The Children Money Can Buy
Page 16
Adoptive parents need to take extra care in educating extended family and friends about adoption since these people play an important role in their lives. With infant adoption, this can be done fairly easily. By the time the child is old enough to understand language, the various people who formerly said things like, “If her real mom could see how cute she is, she’d want her back” (with the implication that a birth mother could only relinquish an unattractive baby?) will have learned that this is not the way to give your child a compliment. This training can start even before you bring the baby home, with the simple use of a few key words. There’s no need to introduce a lot of adoption jargon (which people, your child included, would no doubt find annoying), but you do need to advise people early and often to use “birth mother” (or whatever the favored terminology is at the time) instead of “real mother” or “natural mother” and to use “adopted” instead of “given up” or “given away.”
It is usually sufficient simply to model the use of the words you want people to use, but if they don’t seem to be catching on, you’ll need to tell them directly what you want them to say. If they object or are forgetful, you can offer to lend them a good article or book on the subject. Remember that it takes time for people to learn new things, and others haven’t been educating themselves about adoption the way prospective parents have been. But also remember that it is your job as a parent to do what you can to ensure that the people who are going to be part of your child’s life will not say ignorant or hurtful things about adoption or race.
8. Honesty or protection?
Part of an adoption counselor’s responsibility to the child being adopted is to elicit a promise of honesty from the adoptive parents, who are often asked to state in the home study that they agree to disclose the fact of adoption to the child and to give him or her accurate information about the birth parents and the circumstances of the adoption.
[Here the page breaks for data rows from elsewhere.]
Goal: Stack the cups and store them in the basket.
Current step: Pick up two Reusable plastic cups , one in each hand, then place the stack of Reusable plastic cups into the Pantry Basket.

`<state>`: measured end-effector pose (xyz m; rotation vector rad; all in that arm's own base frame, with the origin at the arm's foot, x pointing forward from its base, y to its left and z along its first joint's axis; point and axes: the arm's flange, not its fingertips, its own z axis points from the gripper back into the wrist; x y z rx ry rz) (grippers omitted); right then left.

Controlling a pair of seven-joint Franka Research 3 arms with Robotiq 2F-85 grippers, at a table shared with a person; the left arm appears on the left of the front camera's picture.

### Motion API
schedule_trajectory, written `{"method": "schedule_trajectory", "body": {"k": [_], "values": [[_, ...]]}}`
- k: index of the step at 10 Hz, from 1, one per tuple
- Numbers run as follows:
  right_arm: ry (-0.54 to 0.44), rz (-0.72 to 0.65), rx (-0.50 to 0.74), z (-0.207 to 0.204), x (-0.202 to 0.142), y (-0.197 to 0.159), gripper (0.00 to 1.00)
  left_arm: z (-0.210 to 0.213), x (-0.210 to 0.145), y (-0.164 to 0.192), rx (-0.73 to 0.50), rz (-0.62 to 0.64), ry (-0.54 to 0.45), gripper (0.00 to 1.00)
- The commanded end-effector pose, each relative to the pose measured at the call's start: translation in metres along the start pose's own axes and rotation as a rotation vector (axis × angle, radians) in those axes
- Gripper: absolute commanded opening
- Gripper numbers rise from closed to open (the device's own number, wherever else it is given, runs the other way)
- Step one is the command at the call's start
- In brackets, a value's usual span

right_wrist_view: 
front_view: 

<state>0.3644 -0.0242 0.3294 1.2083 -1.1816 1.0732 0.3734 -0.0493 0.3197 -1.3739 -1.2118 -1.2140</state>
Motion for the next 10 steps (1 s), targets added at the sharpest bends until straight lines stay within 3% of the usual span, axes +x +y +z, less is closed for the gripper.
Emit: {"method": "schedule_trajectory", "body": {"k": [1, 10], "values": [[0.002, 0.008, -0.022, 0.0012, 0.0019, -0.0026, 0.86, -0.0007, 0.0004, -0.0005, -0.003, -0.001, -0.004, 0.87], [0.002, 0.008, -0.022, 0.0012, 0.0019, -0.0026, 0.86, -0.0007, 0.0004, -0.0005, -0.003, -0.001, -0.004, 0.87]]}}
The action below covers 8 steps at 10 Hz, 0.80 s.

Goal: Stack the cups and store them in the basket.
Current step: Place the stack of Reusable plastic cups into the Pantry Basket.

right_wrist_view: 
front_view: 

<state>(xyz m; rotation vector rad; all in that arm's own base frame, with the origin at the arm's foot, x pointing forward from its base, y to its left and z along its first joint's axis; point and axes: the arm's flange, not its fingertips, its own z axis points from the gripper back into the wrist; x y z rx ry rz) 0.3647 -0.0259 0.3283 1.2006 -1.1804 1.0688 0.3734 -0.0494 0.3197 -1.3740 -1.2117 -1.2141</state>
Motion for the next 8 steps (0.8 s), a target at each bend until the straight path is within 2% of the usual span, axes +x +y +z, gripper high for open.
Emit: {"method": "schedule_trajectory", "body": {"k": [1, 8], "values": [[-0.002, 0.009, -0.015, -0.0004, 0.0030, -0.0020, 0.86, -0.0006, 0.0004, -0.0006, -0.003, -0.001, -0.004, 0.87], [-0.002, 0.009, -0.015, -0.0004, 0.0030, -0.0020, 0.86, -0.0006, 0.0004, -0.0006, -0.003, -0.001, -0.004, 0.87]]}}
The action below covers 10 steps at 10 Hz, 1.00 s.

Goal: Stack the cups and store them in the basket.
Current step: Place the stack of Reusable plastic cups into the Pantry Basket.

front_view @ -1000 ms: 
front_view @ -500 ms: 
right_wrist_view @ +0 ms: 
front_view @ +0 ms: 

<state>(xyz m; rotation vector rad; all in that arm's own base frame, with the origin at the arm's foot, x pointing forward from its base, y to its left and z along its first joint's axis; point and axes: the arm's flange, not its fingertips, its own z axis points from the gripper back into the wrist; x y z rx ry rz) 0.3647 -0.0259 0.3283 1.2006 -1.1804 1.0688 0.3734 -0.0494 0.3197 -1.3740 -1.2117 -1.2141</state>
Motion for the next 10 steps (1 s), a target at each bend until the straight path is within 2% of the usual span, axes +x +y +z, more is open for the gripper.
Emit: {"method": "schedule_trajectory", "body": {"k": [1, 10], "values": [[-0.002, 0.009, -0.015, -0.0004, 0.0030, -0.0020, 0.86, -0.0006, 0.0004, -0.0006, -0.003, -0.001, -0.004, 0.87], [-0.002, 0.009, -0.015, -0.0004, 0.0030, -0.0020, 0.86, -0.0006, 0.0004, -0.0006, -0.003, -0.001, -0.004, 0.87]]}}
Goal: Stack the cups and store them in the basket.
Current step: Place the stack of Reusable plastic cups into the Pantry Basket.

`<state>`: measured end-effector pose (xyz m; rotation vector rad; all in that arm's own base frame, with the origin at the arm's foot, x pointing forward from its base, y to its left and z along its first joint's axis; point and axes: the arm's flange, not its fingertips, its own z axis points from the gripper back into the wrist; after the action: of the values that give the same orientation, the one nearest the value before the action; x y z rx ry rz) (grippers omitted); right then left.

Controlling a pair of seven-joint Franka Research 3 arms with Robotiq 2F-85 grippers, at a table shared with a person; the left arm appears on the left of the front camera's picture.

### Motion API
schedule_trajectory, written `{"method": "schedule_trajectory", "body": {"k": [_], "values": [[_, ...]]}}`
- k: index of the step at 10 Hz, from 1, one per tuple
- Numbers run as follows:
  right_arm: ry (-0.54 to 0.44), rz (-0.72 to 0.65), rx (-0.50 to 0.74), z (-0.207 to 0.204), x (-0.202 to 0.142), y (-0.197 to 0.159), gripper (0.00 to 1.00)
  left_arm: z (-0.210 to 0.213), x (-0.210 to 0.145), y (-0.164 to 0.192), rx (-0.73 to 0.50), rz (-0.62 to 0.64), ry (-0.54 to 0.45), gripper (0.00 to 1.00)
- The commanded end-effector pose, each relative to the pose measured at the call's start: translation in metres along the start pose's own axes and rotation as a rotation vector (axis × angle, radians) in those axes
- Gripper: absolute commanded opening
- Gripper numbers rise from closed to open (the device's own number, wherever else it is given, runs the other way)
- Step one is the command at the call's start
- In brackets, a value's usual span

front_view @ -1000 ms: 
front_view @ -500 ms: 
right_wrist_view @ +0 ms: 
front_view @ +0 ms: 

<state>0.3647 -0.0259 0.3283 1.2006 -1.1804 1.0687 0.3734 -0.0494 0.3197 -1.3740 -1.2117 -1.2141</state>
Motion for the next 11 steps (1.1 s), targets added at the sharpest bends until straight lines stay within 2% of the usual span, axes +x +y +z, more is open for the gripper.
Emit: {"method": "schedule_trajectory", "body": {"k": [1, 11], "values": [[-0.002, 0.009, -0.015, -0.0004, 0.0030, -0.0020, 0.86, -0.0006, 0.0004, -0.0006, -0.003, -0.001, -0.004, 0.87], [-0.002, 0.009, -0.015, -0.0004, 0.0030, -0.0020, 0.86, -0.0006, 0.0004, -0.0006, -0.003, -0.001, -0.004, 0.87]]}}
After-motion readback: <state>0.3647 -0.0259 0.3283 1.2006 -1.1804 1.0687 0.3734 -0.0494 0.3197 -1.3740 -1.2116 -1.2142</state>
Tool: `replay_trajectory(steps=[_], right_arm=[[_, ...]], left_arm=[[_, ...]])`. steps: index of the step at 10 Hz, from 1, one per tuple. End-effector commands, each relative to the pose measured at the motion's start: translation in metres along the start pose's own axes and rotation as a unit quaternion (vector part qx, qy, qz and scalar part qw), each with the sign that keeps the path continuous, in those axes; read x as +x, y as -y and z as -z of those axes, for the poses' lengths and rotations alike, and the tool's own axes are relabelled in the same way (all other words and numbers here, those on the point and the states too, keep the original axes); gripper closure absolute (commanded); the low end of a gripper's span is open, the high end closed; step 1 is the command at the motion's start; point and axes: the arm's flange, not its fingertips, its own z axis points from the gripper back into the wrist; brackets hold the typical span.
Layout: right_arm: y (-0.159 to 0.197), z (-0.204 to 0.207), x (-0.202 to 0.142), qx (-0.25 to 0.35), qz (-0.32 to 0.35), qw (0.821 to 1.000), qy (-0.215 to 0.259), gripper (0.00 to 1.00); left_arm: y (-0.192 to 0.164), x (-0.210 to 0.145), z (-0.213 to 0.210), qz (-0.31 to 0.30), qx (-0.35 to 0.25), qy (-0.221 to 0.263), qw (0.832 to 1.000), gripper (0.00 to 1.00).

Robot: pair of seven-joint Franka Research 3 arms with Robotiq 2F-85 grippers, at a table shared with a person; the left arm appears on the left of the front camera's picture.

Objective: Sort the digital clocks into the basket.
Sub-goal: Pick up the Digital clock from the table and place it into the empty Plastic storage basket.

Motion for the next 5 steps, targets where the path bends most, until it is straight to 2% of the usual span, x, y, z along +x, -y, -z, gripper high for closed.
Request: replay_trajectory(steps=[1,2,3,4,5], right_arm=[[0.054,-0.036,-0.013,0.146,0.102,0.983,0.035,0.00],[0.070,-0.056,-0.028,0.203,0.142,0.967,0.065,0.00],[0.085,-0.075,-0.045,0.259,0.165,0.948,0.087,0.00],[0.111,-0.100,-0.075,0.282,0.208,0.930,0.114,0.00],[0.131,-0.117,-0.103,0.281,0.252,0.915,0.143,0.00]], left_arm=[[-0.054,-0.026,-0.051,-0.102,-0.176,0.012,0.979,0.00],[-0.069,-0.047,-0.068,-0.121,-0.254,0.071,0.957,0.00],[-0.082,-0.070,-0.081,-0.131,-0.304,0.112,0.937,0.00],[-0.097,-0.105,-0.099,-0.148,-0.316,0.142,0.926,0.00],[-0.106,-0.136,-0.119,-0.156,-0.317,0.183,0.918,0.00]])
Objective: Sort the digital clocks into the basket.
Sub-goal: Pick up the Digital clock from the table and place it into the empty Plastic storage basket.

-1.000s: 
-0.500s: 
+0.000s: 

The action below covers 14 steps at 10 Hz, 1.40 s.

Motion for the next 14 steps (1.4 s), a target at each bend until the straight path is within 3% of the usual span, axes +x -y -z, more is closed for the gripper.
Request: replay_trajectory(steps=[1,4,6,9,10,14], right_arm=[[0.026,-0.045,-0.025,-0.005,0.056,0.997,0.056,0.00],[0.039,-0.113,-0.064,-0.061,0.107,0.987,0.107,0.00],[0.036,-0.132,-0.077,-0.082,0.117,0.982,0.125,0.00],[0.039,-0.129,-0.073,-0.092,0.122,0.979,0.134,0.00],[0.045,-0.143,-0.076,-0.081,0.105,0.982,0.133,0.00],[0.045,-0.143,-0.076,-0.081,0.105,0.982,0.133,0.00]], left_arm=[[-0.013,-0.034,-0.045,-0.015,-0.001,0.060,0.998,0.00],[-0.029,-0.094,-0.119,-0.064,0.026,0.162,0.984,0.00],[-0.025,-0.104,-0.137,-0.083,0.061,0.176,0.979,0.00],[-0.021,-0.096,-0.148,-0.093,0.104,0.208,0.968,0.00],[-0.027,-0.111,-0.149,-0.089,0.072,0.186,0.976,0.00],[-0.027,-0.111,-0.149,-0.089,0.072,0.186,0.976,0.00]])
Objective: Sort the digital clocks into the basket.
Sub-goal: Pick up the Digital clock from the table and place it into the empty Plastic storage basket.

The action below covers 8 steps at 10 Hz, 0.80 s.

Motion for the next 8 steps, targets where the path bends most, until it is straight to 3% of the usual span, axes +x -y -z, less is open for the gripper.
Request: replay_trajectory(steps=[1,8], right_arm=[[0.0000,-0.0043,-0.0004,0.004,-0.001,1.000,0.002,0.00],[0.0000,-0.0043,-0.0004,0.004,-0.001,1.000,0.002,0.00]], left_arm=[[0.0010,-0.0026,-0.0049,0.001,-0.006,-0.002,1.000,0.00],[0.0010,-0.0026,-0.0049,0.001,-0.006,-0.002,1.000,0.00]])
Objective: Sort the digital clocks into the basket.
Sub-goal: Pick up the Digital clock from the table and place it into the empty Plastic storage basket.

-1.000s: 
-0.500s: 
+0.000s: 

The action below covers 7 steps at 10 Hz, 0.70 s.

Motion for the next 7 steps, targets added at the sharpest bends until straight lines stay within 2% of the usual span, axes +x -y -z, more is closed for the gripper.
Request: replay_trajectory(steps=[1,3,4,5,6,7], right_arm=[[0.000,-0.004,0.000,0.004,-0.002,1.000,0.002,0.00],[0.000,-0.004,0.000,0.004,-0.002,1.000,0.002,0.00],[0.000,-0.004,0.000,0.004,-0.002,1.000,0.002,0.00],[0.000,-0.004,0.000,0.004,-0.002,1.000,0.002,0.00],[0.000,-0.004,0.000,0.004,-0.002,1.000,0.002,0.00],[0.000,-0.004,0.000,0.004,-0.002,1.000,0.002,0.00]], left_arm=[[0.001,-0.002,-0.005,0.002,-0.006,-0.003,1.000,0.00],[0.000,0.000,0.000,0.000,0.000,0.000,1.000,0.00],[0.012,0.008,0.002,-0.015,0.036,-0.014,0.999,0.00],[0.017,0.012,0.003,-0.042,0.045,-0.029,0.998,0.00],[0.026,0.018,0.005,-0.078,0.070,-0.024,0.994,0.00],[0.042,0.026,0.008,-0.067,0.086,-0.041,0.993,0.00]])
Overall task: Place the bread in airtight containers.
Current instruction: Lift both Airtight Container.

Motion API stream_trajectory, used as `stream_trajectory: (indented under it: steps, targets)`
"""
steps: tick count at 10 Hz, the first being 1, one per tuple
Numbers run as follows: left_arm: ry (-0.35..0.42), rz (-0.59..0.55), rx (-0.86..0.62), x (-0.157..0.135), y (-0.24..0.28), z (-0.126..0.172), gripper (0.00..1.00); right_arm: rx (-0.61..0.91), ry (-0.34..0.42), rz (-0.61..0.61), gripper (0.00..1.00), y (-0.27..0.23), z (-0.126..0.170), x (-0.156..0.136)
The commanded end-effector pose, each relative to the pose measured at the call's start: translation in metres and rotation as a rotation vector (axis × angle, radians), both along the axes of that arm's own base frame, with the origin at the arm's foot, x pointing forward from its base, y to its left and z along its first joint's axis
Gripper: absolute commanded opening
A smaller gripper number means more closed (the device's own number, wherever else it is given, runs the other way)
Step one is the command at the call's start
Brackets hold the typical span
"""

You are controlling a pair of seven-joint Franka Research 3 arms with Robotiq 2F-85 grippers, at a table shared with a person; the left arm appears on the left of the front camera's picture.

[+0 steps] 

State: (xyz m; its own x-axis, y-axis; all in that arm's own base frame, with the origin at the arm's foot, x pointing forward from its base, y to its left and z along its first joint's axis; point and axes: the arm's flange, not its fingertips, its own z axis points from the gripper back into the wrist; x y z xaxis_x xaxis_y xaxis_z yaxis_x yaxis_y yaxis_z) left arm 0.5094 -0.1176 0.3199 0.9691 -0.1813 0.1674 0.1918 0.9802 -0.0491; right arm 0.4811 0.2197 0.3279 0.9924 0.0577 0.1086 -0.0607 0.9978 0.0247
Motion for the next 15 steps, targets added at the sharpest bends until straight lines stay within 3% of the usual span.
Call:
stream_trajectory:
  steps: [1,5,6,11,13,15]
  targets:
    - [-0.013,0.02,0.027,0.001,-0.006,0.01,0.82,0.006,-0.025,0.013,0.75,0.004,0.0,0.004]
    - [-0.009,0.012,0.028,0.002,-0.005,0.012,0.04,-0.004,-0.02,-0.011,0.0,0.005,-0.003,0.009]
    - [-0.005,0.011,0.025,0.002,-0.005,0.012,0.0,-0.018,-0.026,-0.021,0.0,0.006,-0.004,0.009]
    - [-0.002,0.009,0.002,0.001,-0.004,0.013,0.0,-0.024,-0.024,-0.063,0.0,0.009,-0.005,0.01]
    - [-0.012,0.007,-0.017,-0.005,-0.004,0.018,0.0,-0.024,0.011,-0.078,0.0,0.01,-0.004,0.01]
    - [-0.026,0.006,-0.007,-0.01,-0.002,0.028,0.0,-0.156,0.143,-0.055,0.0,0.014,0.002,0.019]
Accepted policy is that all available information should be shared with the person who has been adopted at an age-appropriate time. Although families generally agree with this policy, there is no way to enforce their promise in later years or monitor the quality of the information the child is given. Like all other parents, adoptive parents are free to make decisions about how and when to tell their child whatever they want him or her to know, and I respect their parental authority, even though we may not always be in agreement about what is in the best interests of their child. The issue of full disclosure can be enormously complicated, and there are times when I have felt it did not necessarily coincide with the idea that “honesty is always the best policy.” Honesty, and truth, can be elusive.
I had always assumed I was a proponent of full disclosure until the day I received a referral for one of my families, for a baby girl from Korea. A referral is the initial packet of information about a child that I would take to the prospective adoptive parents for review; it was thrilling, to say the least, to share their elation when they saw their child’s picture for the first time. Normally, there is nothing worrisome in this information and everything in the referral packet can be happily shared with the child when she is older. Typical information in a referral would be about how the birth parents had not been in a good situation to raise a child and consequently had chosen adoption for a better future for their baby. But this referral said, “The young birth mother died in child birth while screaming in agony.”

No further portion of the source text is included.